Green Car Journal
- The Green Car Journal’s 2010 cover, which featured the Green Car of the Year award winner, an Audi diesel. The car’s award was rescinded due to the later Volkswagen emissions scandal.
- Editor: Ron Cogan
- Categories: Automobile
- Frequency: Quarterly
- Founder: Ron Cogan, David A. Gautreau
- Founded: 1992
- Country: United States
- Website: http://greencarjournal.com/

= Green Car Journal =

Magazine (motoring)

Green Car Journal a monthly publication created in 1992, now published as an annual, focuses on green vehicles and environmentally friendly energy and technologies. The founder and editor is Ron Cogan. Co-founder and executive publisher through 1997 was David A. Gautreau (David A. Gautreau - The Control Room, established 1982).
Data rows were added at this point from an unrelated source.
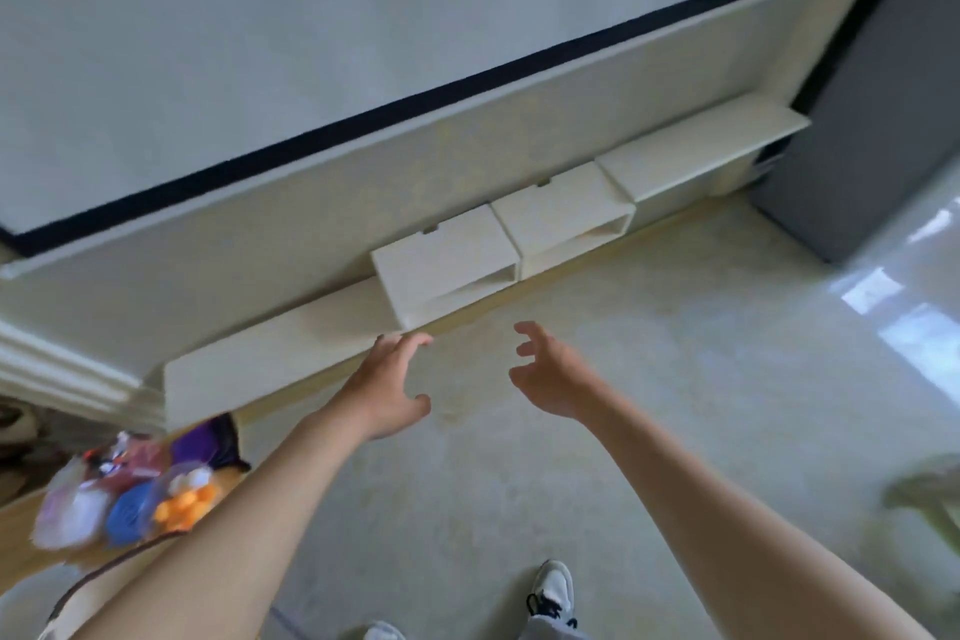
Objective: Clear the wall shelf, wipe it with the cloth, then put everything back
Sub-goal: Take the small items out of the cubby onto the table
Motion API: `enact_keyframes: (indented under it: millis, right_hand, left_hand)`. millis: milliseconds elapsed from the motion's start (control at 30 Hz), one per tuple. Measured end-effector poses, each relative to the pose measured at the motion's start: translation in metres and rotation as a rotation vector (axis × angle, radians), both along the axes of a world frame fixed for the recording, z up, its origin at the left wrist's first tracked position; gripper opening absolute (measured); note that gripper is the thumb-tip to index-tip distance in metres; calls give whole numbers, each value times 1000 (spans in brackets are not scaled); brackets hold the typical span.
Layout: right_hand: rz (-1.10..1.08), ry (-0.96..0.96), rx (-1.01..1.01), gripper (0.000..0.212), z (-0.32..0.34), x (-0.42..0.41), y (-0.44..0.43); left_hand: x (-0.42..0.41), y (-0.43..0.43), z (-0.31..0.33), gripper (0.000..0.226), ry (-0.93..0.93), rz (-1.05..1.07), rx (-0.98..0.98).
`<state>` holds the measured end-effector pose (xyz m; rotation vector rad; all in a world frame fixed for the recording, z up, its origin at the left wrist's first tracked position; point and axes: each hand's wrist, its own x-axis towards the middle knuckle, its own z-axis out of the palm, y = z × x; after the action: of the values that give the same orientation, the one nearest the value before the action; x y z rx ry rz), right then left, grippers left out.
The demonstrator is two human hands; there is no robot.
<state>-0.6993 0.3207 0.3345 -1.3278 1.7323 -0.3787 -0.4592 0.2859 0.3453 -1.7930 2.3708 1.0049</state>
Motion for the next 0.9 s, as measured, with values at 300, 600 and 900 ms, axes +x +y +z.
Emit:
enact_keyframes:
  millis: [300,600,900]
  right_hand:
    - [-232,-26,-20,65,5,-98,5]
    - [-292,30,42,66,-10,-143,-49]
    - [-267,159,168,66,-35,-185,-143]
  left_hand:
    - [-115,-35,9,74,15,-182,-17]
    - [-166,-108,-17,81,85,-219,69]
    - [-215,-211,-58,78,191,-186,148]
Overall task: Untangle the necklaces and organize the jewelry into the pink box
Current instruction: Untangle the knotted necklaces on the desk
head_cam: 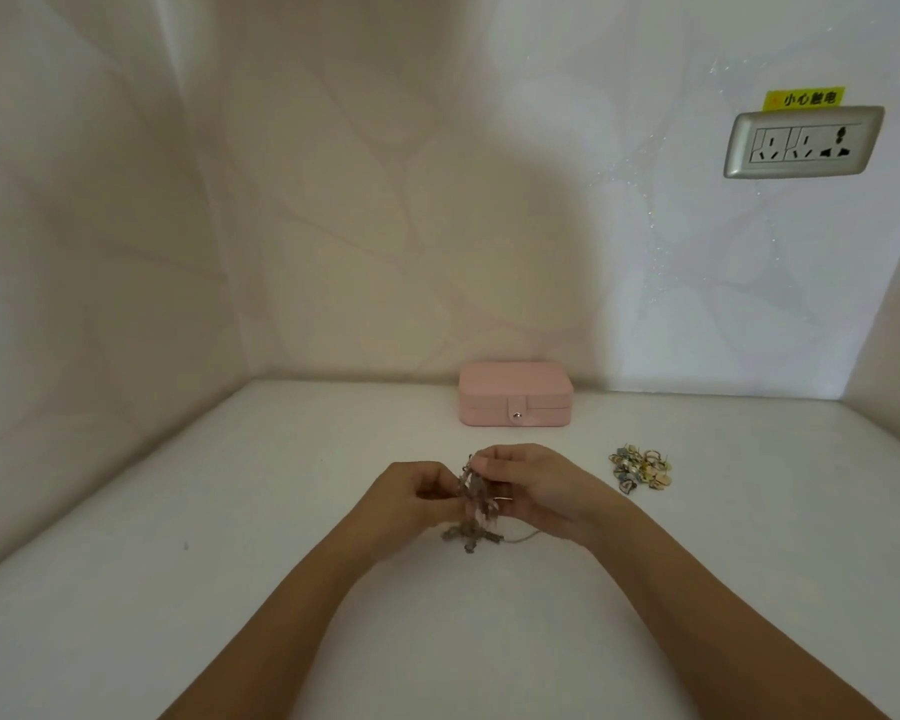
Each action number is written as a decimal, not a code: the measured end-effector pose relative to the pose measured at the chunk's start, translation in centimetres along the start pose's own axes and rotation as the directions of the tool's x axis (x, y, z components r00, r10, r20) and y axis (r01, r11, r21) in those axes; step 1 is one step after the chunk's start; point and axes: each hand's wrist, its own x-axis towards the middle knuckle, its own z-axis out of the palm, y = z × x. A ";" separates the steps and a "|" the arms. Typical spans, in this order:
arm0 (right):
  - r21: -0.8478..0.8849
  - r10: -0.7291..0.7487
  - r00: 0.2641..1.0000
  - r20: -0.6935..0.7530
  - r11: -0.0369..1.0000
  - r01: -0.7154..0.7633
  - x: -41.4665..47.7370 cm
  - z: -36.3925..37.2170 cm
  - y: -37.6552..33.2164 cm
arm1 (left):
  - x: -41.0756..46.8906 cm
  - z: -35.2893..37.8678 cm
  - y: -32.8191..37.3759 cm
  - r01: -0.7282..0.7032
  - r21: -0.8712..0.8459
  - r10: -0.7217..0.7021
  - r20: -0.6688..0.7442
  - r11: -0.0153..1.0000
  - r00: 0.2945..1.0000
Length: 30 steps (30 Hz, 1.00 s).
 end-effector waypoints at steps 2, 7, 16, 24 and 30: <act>0.111 0.005 1.000 -0.010 0.994 -0.004 0.0 -0.2 -0.3 | 0.0 -0.3 0.0 0.007 -0.066 -0.006 0.019 0.998 1.000; 0.095 -0.020 1.000 0.008 0.995 0.019 -0.2 -0.1 -0.6 | -0.4 -0.6 -0.2 0.063 -0.173 -0.047 0.097 0.983 0.994; -0.022 -0.028 0.998 0.048 0.999 0.029 -0.7 -0.1 -1.2 | -0.5 0.3 0.3 0.005 -0.251 -0.009 -0.012 0.968 1.000; -0.751 -0.214 0.975 -0.066 0.654 0.093 -0.5 -0.2 -0.9 | -0.4 0.0 0.9 0.070 -0.463 -0.068 0.022 0.883 0.997; -0.375 -0.191 0.978 -0.088 0.915 0.145 -0.7 -0.4 -1.2 | -0.4 0.1 1.4 0.071 -0.570 -0.093 -0.010 0.818 0.996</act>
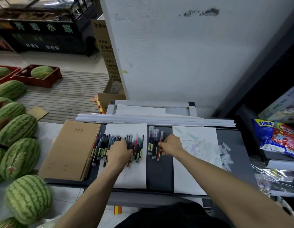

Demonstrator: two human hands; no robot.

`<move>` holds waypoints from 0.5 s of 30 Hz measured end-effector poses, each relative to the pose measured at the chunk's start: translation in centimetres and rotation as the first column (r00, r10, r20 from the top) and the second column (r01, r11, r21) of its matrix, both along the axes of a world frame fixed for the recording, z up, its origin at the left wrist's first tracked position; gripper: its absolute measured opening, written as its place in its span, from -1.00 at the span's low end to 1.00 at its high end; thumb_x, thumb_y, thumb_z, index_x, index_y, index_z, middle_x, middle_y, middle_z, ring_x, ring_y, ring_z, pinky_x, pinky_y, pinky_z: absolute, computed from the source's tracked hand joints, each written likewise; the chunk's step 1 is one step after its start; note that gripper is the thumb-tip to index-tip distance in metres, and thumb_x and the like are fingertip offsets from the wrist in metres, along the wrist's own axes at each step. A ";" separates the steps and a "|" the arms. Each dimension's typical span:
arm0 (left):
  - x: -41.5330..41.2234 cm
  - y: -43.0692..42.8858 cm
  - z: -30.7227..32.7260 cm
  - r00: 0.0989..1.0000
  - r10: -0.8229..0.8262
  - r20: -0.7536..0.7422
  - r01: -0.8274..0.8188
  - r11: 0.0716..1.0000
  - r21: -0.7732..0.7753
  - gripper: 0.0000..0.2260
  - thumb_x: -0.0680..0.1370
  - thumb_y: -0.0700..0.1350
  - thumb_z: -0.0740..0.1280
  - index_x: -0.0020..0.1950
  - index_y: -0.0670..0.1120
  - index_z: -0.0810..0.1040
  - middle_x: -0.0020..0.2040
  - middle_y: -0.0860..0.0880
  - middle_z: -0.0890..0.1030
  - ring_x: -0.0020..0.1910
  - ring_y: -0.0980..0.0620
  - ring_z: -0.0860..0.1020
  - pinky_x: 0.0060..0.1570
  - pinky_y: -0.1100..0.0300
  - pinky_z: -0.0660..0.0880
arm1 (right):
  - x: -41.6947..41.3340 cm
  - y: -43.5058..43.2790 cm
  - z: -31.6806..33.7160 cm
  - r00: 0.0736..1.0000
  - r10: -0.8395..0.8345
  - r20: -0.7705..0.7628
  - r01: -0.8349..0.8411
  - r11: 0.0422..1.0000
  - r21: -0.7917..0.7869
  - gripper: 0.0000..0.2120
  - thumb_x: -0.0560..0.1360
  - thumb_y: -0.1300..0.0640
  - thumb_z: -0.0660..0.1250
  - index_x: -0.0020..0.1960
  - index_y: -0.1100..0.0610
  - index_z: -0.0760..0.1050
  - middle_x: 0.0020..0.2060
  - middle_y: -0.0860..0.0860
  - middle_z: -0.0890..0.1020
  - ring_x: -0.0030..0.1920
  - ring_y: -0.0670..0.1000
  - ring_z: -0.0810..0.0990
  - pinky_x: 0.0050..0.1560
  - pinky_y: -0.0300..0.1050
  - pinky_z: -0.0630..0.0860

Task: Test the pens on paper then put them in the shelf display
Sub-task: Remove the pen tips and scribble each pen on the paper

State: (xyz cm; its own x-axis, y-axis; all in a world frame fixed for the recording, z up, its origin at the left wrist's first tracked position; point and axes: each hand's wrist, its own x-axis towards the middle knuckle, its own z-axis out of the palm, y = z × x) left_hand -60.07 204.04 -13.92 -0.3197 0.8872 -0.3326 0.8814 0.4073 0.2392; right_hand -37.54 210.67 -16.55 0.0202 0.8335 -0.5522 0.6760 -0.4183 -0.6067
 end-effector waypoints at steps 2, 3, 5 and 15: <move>0.1 0.3 -0.1 1.000 -0.009 -0.019 0.008 1.000 -0.013 -0.74 0.57 0.01 0.46 -0.16 -0.09 0.46 -0.23 -0.05 0.60 -0.24 -0.06 0.61 -0.30 0.06 0.57 | 0.3 -0.2 -0.2 0.999 0.034 0.029 -0.035 0.999 0.026 -0.71 0.58 0.07 0.44 -0.20 0.27 0.68 -0.38 0.10 0.72 -0.34 0.04 0.74 -0.04 0.01 0.71; 0.1 0.4 -0.1 1.000 -0.011 -0.023 0.011 1.000 -0.015 -0.75 0.57 -0.02 0.46 -0.19 -0.10 0.47 -0.25 -0.05 0.60 -0.26 -0.05 0.61 -0.30 0.06 0.58 | 0.5 -0.3 -0.2 0.996 0.066 0.067 -0.070 0.997 0.044 -0.69 0.58 0.04 0.42 -0.20 0.25 0.68 -0.37 0.09 0.72 -0.30 0.05 0.73 -0.04 0.00 0.70; 0.1 0.5 -0.3 0.999 -0.020 -0.027 0.020 1.000 -0.012 -0.79 0.55 -0.11 0.43 -0.22 -0.11 0.48 -0.29 -0.05 0.59 -0.33 -0.02 0.59 -0.37 0.09 0.54 | 1.5 -0.6 0.1 0.971 0.146 0.189 -0.166 0.981 0.096 -0.70 0.59 0.02 0.37 -0.19 0.21 0.67 -0.31 0.07 0.70 -0.24 0.07 0.70 -0.08 0.00 0.68; 0.7 0.8 0.3 0.999 -0.037 -0.007 0.037 0.997 -0.064 -0.90 0.40 -0.20 0.36 -0.30 -0.09 0.48 -0.35 -0.03 0.57 -0.39 -0.02 0.57 -0.38 0.14 0.55 | 8.3 2.3 1.1 0.797 0.188 0.573 -0.405 0.872 0.277 -0.67 0.67 0.14 0.20 0.42 0.13 0.42 0.30 0.06 0.52 0.29 0.11 0.52 0.21 0.00 0.56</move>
State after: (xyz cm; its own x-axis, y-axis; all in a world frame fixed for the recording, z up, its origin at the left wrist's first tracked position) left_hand -59.35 204.83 -13.57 -0.2899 0.8757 -0.3860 0.8980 0.3884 0.2068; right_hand -29.23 212.97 -15.40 -0.0741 0.9802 -0.1835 0.9799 0.0373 -0.1961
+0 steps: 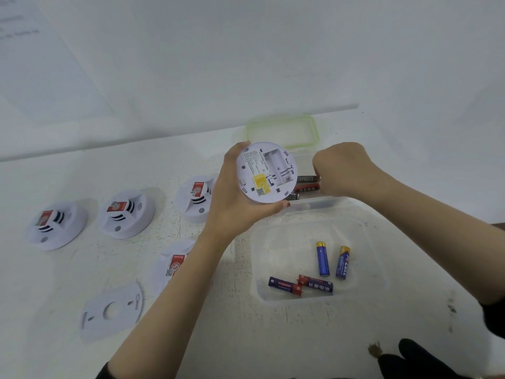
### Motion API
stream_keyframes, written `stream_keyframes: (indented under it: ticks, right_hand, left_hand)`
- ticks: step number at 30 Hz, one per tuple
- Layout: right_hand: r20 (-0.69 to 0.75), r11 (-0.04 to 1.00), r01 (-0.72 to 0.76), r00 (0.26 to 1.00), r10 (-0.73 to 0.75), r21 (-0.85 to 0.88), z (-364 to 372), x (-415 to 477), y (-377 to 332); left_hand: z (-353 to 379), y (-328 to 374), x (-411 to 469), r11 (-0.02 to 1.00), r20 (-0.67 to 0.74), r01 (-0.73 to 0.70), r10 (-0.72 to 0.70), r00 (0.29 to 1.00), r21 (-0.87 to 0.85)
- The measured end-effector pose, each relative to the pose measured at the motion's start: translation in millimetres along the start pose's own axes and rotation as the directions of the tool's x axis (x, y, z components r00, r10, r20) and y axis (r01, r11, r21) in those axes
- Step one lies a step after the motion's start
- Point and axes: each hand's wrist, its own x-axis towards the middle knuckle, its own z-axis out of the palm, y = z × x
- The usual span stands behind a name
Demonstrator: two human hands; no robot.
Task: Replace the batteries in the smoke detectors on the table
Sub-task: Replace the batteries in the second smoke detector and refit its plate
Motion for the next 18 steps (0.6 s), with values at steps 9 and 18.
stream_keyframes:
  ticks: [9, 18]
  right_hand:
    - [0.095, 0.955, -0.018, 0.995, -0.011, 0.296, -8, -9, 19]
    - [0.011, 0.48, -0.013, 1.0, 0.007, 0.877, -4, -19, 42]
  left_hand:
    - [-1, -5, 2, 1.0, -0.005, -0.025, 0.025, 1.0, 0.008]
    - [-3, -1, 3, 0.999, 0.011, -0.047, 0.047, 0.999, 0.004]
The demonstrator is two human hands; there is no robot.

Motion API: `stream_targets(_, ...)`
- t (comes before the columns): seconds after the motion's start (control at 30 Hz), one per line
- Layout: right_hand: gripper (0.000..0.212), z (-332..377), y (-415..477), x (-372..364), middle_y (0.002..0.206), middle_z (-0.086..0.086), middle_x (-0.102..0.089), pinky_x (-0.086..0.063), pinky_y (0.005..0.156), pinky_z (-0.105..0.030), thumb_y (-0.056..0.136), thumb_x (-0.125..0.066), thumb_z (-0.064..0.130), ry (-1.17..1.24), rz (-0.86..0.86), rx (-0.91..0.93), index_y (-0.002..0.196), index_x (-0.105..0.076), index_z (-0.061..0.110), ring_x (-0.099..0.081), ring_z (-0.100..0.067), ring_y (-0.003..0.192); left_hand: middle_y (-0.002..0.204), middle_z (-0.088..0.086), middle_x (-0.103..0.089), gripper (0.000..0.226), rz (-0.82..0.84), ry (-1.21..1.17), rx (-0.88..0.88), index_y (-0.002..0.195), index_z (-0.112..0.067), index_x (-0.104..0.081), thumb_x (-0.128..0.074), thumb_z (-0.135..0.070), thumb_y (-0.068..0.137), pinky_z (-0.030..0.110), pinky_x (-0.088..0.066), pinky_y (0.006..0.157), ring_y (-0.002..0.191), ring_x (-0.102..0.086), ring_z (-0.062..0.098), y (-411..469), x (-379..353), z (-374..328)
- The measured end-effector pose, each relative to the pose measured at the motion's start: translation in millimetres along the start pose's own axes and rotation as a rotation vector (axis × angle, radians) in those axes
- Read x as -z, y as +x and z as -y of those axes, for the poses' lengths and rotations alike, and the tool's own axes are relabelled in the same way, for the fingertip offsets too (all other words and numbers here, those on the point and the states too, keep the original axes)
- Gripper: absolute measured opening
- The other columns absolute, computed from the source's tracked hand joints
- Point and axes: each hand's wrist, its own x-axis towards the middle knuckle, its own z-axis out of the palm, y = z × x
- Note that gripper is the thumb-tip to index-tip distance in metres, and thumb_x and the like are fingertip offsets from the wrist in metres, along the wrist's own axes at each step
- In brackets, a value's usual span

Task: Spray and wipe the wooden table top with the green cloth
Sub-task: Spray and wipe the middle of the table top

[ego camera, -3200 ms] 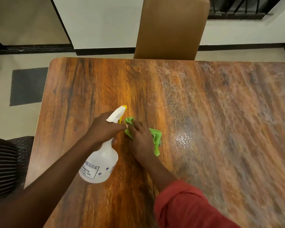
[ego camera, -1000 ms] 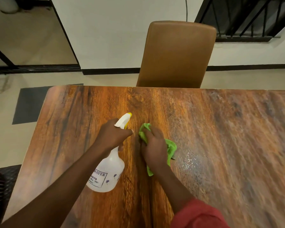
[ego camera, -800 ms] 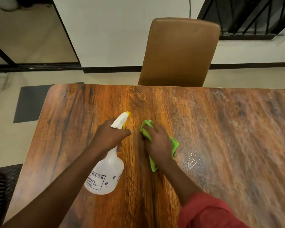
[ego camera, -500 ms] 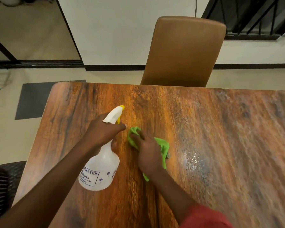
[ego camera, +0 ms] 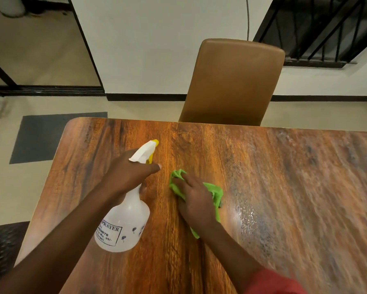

The magazine also hosts events, produces ride-and-drives of advanced and clean fuel vehicles, and conducts various outreach efforts to educate consumers about green vehicle choices.

In November 2004 the magazine's Spring 2004 edition won a silver medal for "Best Single Magazine Issue" from the International Automotive Media Awards, together with eight other awards for magazine writing.

==Sponsored awards==
The Green Car of the Year and the Green Car Vision Award are annual awards granted by the Green Car Journal.